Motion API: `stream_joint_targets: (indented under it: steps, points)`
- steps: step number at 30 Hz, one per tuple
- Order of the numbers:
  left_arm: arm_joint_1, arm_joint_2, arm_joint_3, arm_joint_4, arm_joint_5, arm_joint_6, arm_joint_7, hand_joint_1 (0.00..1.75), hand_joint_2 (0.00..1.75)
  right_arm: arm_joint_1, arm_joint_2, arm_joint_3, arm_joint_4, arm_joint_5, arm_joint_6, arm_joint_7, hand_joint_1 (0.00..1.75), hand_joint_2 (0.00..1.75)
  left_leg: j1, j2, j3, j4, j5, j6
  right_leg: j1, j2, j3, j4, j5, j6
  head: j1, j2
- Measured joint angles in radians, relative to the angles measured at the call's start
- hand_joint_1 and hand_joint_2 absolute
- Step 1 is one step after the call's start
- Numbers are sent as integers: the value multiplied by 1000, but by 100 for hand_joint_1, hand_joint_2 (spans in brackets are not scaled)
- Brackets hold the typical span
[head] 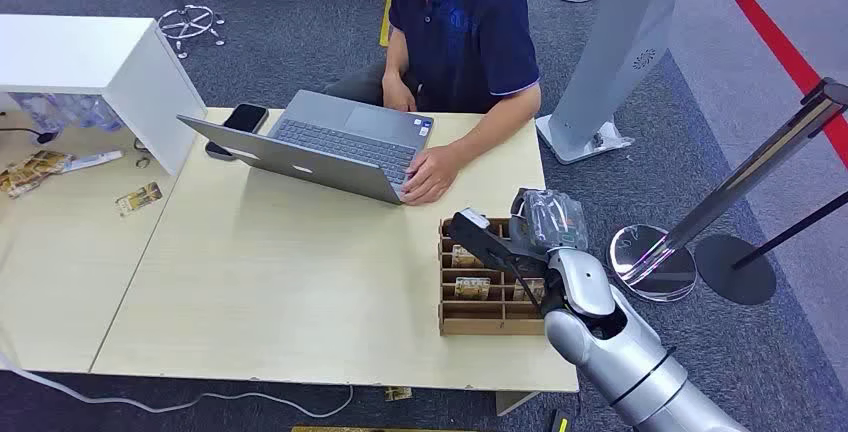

:::

The listing above must be retyped word for word, without the pictures.

_Solved problem_
Motion API: `stream_joint_targets: (indented under it: steps, points)`
- steps: step number at 30 Hz, one per tuple
- Order of the numbers:
  left_arm: arm_joint_1, arm_joint_2, arm_joint_3, arm_joint_4, arm_joint_5, arm_joint_6, arm_joint_7, hand_joint_1 (0.00..1.75), hand_joint_2 (0.00..1.75)
  right_arm: arm_joint_1, arm_joint_2, arm_joint_3, arm_joint_4, arm_joint_5, arm_joint_6, arm_joint_7, hand_joint_1 (0.00..1.75), hand_joint_2 (0.00..1.75)
  left_leg: j1, j2, j3, j4, j5, j6
  right_leg: j1, j2, j3, j4, j5, j6
  head: j1, j2
- Measured joint angles in radians, relative to the angles measured at the call's start
- hand_joint_1 and hand_joint_2 absolute
- Step 1 is one step after the call's start
- Numbers are sent as integers: the value multiplied by 1000, but by 100 for hand_joint_1, hand_joint_2 (spans in brackets are not scaled)
- Brackets hold the typical span
[head] 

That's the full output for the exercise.